• [Directions] Search the data for the word "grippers" and copy out every line that has it.

=== Begin Enclosure ===

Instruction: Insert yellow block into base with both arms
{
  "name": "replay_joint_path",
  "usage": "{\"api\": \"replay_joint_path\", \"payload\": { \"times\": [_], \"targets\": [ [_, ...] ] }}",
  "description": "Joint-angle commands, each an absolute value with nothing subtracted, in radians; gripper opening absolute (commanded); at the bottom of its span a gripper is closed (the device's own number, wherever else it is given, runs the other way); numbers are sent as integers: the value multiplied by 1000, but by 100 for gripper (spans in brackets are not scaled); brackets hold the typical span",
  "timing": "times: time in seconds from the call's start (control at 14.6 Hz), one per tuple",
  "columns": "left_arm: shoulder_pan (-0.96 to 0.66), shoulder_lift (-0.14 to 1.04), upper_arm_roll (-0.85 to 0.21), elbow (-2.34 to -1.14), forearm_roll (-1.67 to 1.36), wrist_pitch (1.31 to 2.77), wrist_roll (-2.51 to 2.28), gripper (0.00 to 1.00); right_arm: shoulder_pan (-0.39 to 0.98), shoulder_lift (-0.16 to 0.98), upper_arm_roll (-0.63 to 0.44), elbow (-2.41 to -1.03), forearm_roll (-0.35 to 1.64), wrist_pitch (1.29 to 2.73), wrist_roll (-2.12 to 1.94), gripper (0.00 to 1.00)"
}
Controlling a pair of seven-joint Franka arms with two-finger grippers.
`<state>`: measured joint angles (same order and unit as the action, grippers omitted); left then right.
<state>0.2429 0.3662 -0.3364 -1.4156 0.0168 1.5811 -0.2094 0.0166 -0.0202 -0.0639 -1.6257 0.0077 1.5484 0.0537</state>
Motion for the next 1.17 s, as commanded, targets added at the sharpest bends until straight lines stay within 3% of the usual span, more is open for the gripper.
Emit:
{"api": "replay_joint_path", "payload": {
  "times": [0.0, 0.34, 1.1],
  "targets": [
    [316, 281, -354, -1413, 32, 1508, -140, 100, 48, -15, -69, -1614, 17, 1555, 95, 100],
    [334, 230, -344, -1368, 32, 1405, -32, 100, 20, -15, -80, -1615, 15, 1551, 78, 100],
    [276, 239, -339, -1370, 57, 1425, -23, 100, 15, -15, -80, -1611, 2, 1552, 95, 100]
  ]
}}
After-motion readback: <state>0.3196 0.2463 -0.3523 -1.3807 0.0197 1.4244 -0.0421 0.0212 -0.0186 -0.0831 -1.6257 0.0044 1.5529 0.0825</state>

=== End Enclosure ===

• [The answer]
Controlling a pair of seven-joint Franka arms with two-finger grippers.
`<state>`: measured joint angles (same order and unit as the action, grippers omitted); left then right.

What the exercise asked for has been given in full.